* _Your goal_:
Take the listing below and output it exactly, with no images.

* _Data below_:

•••••

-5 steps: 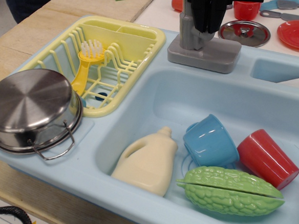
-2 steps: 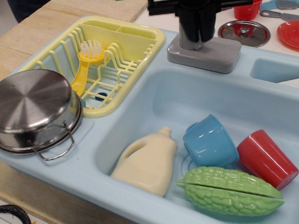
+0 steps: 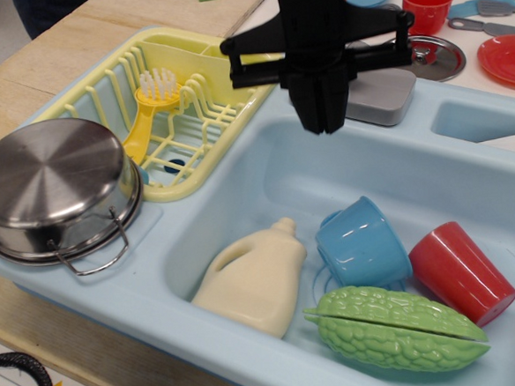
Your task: Turn lever vertical to front
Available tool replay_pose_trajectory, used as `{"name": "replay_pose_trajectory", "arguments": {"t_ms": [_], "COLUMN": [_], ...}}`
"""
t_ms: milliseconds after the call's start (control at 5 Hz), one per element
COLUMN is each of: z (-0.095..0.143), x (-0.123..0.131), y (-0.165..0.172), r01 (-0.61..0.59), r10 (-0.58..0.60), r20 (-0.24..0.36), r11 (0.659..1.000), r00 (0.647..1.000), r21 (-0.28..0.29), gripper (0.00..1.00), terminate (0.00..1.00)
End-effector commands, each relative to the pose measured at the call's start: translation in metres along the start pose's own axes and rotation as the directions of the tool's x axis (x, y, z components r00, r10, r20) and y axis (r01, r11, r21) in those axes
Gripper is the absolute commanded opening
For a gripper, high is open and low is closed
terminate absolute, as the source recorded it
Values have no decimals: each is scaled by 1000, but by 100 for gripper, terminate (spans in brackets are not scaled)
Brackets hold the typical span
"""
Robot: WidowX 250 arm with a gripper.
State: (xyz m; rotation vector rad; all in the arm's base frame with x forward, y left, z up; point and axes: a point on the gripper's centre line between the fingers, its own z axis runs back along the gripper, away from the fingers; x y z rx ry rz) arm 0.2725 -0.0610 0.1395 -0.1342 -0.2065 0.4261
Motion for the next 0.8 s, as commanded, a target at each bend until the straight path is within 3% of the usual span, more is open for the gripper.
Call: {"name": "replay_pose_trajectory", "arguments": {"t_ms": [0, 200, 400, 600], "z": [10, 12, 11, 11], "x": [1, -2, -7, -7], "y": [3, 3, 5, 5], "r01": [-73, -97, -116, -116], "r10": [73, 97, 116, 116], "r20": [25, 27, 18, 18], "r11": [997, 995, 993, 993], "r00": [997, 995, 993, 993], "r21": [-12, -6, -29, -29], "gripper": [0, 0, 100, 100], "terminate": [0, 0, 0, 100]}}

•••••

* _Solution to this task_:
-5 steps: 
-2 steps: 
+0 steps: 
Your task: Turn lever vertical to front
Available tool replay_pose_trajectory, used as `{"name": "replay_pose_trajectory", "arguments": {"t_ms": [_], "COLUMN": [_], ...}}`
"""
t_ms: milliseconds after the call's start (control at 5 Hz), one per element
COLUMN is each of: z (-0.095..0.143), x (-0.123..0.131), y (-0.165..0.172), r01 (-0.61..0.59), r10 (-0.58..0.60), r20 (-0.24..0.36), r11 (0.659..1.000), r00 (0.647..1.000), r21 (-0.28..0.29), gripper (0.00..1.00), terminate (0.00..1.00)
End-effector commands, each relative to the pose measured at the call's start: translation in metres along the start pose's own axes and rotation as the directions of the tool's x axis (x, y, z components r00, r10, r20) and y axis (r01, r11, r21) in those axes
Gripper is the absolute commanded opening
For a gripper, high is open and low is closed
terminate absolute, as the source recorded it
Values have no decimals: each is scaled by 1000, but by 100 for gripper, terminate (spans in brackets are not scaled)
Brackets hold the typical span
"""
Robot: WidowX 250 arm with a gripper.
State: (xyz m; rotation vector rad; all in the arm's base frame with x forward, y left, z up; point and axes: a point on the gripper's centre line between the fingers, its own z axis runs back along the gripper, away from the fingers; x y z rx ry rz) arm 0.2725 -0.0610 0.1395 -0.1342 -0.2065 0.4261
Motion for the next 0.8 s, as commanded, a target at each bend until the straight path is within 3% of the usual span, more is open for the gripper.
Call: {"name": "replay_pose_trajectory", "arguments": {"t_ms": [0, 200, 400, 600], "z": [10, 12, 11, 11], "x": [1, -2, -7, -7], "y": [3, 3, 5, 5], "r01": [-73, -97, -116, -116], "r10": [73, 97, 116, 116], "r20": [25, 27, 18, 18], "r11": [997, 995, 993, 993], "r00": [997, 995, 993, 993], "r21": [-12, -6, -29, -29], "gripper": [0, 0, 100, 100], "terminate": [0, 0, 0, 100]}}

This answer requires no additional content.